Using an extrapolation mode is achieved by constructing an interpolation scheme with the extrapolation mode keyword set as required. The constructed scheme is then passed to the interpolate() method. For example, to mask values that lie beyond the range of the original data:

>>> scheme = iris.analysis.Linear(extrapolation_mode='mask')
>>> new_column = column.interpolate(sample_points, scheme)
>>> print(new_column.coord('altitude').points)
[-- 494.44451904296875 588.888916015625 683.333251953125 777.77783203125
 872.2222290039062 966.666748046875 1061.111083984375 1155.555419921875 --]

Caching an Interpolator#

If you need to interpolate a cube on multiple sets of sample points you can ‘cache’ an interpolator to be used for each of these interpolations. This can shorten the execution time of your code as the most computationally intensive part of an interpolation is setting up the interpolator.

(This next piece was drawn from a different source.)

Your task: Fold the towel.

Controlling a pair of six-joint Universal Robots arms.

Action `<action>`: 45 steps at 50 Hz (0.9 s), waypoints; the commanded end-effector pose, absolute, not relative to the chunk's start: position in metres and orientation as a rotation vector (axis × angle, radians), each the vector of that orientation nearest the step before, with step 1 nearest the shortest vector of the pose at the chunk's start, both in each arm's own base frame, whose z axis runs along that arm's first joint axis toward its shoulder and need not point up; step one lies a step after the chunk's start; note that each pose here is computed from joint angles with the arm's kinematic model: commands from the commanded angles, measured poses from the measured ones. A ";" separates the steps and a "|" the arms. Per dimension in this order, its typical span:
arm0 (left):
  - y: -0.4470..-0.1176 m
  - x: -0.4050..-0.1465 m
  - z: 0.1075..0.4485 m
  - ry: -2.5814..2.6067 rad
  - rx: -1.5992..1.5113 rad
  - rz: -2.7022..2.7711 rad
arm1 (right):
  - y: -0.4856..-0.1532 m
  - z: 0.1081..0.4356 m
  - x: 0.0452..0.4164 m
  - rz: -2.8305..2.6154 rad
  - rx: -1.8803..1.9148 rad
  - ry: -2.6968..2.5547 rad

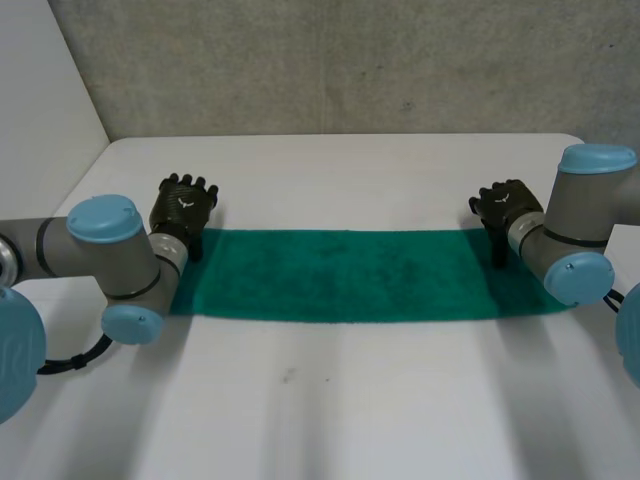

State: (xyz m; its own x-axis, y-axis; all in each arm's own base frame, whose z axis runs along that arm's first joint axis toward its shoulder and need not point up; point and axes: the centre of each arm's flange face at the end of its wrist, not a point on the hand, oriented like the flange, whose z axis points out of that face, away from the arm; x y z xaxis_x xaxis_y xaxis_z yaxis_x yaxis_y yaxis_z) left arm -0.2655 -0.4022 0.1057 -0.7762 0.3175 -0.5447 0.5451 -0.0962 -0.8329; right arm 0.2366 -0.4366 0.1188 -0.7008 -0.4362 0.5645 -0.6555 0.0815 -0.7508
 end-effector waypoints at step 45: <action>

To cache an interpolator you must set up an interpolator scheme and call the scheme’s interpolator method. The interpolator method takes as arguments:

a cube to be interpolated, and
an iterable of coordinate names or coordinate instances of the coordinates that are to be interpolated over.

For example:

>>> air_temp = iris.load_cube(iris.sample_data_path('air_temp.pp'))
>>> interpolator = iris.analysis.Nearest().interpolator(air_temp, ['latitude', 'longitude'])

When this cached interpolator is called you must pass it an iterable of sample points that have the same form as the iterable of coordinates passed to the constructor. So, to use the cached interpolator defined above:

>>> latitudes = np.linspace(48, 60, 13)
>>> longitudes = np.linspace(-11, 2, 14)
>>> for lat, lon in zip(latitudes, longitudes):
...     result = interpolator([lat, lon])

In each case result will be a cube interpolated from the air_temp cube we passed to interpolator.

Note that you must specify the required extrapolation mode when setting up the cached interpolator. For example:

>>> interpolator = iris.analysis.Nearest(extrapolation_mode='nan').interpolator(cube, coords)

Regridding#

Regridding is conceptually a very similar process to interpolation in Iris. The primary difference is that interpolation is based on sample points, while regridding is based on the horizontal grid of another cube.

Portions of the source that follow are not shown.